● Problem to work on:
Output the whole listing again, exactly as it reads.
Start of Block
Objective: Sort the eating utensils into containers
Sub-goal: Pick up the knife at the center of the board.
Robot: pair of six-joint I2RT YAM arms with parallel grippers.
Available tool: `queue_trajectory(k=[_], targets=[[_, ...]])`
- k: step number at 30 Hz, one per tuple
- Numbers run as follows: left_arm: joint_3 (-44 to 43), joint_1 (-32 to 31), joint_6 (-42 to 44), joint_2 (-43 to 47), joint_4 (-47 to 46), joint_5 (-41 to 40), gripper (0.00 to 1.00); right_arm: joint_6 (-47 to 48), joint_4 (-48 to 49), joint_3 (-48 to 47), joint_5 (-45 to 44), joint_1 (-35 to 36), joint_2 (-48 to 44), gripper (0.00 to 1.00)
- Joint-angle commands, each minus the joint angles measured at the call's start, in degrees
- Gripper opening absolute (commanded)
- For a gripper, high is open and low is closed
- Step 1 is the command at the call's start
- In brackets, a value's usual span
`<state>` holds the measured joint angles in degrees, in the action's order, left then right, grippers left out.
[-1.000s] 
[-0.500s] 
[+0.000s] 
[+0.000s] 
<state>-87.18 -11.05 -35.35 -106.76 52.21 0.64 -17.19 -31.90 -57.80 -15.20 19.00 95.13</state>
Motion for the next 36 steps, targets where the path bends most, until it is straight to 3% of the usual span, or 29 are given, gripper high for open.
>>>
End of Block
● Task output:
Objective: Sort the eating utensils into containers
Sub-goal: Pick up the knife at the center of the board.
Robot: pair of six-joint I2RT YAM arms with parallel grippers.
Available tool: `queue_trajectory(k=[_], targets=[[_, ...]])`
- k: step number at 30 Hz, one per tuple
- Numbers run as follows: left_arm: joint_3 (-44 to 43), joint_1 (-32 to 31), joint_6 (-42 to 44), joint_2 (-43 to 47), joint_4 (-47 to 46), joint_5 (-41 to 40), gripper (0.00 to 1.00); right_arm: joint_6 (-47 to 48), joint_4 (-48 to 49), joint_3 (-48 to 47), joint_5 (-45 to 44), joint_1 (-35 to 36), joint_2 (-48 to 44), gripper (0.00 to 1.00)
- Joint-angle commands, each minus the joint angles measured at the call's start, in degrees
- Gripper opening absolute (commanded)
- For a gripper, high is open and low is closed
- Step 1 is the command at the call's start
- In brackets, a value's usual span
`<state>` holds the measured joint angles in degrees, in the action's order, left then right, grippers left out.
[-1.000s] 
[-0.500s] 
[+0.000s] 
[+0.000s] 
<state>-87.18 -11.05 -35.35 -106.76 52.21 0.64 -17.19 -31.90 -57.80 -15.20 19.00 95.13</state>
Motion for the next 36 steps, targets where the path bends most, until it is straight to 3% of the usual span, or 29 are given, gripper high for open.
>>>

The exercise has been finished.